A few days ago, I expressed surprise that more mainstream journalists didn't recognize the poignant ties between the shootings at Marjory Stoneman Douglas High School in Parkland, Fla., and the ancient Western Christian traditions linked to Ash Wednesday.
The bottom line: How many of the dead and wounded had, earlier that day, attended rites in which a priest marked their foreheads with ashes in the sign of the cross? This was done, of course, to remind them of their mortality as they began the great spiritual journey through Lent to Easter. Thus, priest say: "Remember you are dust, and to dust you shall return."
How many of those caught up in the massacre had planned to go to Ash Wednesday services in the hours after school dismissed? Did reporters attend any of those services that evening?
I was assuming, of course, that an ordinary local South Florida newsroom -- or national-level newsrooms -- would include a few Catholics, Episcopalians or Lutherans who would immediately recognize the timing of this tragedy.
A few did. Many more did not.
Now we have a similar Lent-related story from the other side of the world. Here is the top of a typical report, at FoxNews.com:
Five women were killed and several others were injured after a gunman opened fire with a hunting rifle on people leaving a church service in Russia's Dagestan region on Sunday, Russian media outlets reported.
The shooting took place outside a church in Kizlyar, a town of about 50,000 people on the border with Chechnya. ... The gunman was shot dead by police responding to the scene, a law enforcement source told the Interfax news agency. According to Interfax, the gunman has been identified as a local man in his early 20s.
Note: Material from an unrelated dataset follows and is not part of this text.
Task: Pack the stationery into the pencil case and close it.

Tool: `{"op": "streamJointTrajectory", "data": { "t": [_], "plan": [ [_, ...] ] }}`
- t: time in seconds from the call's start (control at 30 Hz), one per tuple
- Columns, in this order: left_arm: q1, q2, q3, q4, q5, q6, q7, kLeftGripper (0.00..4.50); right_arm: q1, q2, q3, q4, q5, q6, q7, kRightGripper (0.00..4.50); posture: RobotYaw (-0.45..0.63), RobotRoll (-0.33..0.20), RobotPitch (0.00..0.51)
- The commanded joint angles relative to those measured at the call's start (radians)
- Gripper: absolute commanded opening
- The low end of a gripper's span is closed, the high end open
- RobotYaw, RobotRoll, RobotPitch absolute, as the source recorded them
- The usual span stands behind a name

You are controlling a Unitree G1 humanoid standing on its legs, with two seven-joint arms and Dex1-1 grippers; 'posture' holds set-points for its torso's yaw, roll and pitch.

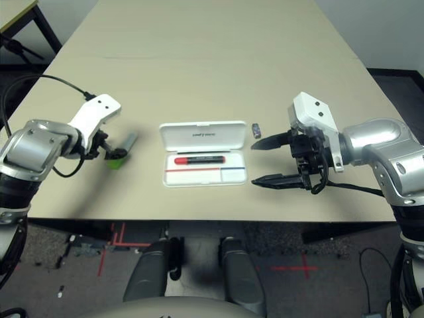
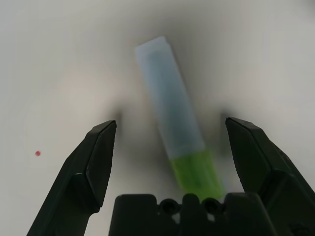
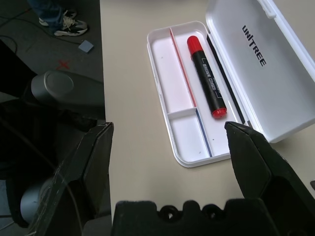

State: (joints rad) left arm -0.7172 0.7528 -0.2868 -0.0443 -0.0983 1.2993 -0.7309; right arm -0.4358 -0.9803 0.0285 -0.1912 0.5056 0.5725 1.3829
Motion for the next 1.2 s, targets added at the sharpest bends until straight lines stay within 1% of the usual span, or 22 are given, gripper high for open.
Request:
{"op": "streamJointTrajectory", "data": {
  "t": [0.03,0.23,0.37,0.47,0.5,0.53,0.63,0.7,0.73,0.87,0.93,1.07,1.2],
  "plan": [
    [0.003,-0.029,0.013,0.074,-0.007,-0.008,0.034,4.5,0.011,0.004,0.014,-0.001,-0.01,-0.011,-0.004,4.48,0.05,0.0,0.156],
    [0.02,-0.055,0.022,0.137,-0.003,-0.035,0.058,4.5,0.011,0.008,0.018,-0.009,-0.013,-0.009,-0.009,4.48,0.04,0.0,0.159],
    [0.035,-0.06,0.022,0.149,-0.006,-0.04,0.056,4.5,0.013,0.012,0.021,-0.009,-0.018,-0.015,-0.013,4.48,0.04,0.0,0.16],
    [0.038,-0.056,0.019,0.138,-0.012,-0.043,0.048,3.9,0.012,0.014,0.024,-0.004,-0.024,-0.021,-0.015,4.5,0.04,0.0,0.161],
    [0.04,-0.049,0.013,0.131,-0.014,-0.049,0.041,3.59,0.01,0.016,0.025,-0.003,-0.026,-0.023,-0.015,4.5,0.04,0.0,0.161],
    [0.042,-0.04,0.004,0.124,-0.015,-0.062,0.033,3.15,0.009,0.018,0.027,-0.002,-0.029,-0.024,-0.015,4.5,0.04,0.0,0.161],
    [0.054,-0.009,-0.012,0.098,-0.013,-0.105,0.004,2.08,0.001,0.023,0.035,0.005,-0.037,-0.031,-0.014,4.5,0.04,0.0,0.162],
    [0.06,0.015,-0.017,0.081,-0.013,-0.132,-0.014,1.22,-0.005,0.026,0.041,0.009,-0.041,-0.035,-0.014,4.5,0.04,0.0,0.162],
    [0.064,0.028,-0.019,0.072,-0.014,-0.149,-0.026,1.08,-0.008,0.027,0.044,0.012,-0.044,-0.037,-0.013,4.5,0.04,0.0,0.162],
    [0.084,0.094,-0.019,0.022,-0.024,-0.229,-0.09,1.08,-0.017,0.031,0.054,0.022,-0.052,-0.044,-0.009,4.5,0.04,0.0,0.162],
    [0.098,0.126,-0.012,-0.002,-0.028,-0.268,-0.121,1.08,-0.019,0.032,0.057,0.026,-0.054,-0.049,-0.007,4.5,0.06,0.0,0.16],
    [0.144,0.2,0.019,-0.076,-0.056,-0.385,-0.219,1.08,-0.034,0.039,0.068,0.049,-0.069,-0.065,0.0,4.5,0.07,0.0,0.157],
    [0.178,0.256,0.036,-0.151,-0.096,-0.449,-0.319,1.08,-0.045,0.047,0.074,0.068,-0.083,-0.079,0.008,4.5,0.07,0.0,0.154]
  ]
}}
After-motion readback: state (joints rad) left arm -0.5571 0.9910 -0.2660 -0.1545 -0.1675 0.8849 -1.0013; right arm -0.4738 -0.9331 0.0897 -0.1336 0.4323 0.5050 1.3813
The timing? Well, the report noted that this was an evening service and:
Parishioners were at the church celebrating the end of the Russian festival of Maslenitsa, a holiday which marks the start of Lent for Russian Orthodox Christians, according to RT.
An Orthodox Christian reader sent me this item, which I read within minutes of walking in the door after services at St. Anne Orthodox Parish here in Oak Ridge, Tenn. For the reader, this story raised an obvious, powerful question: Did these people die immediately after taking part in Forgiveness Vespers?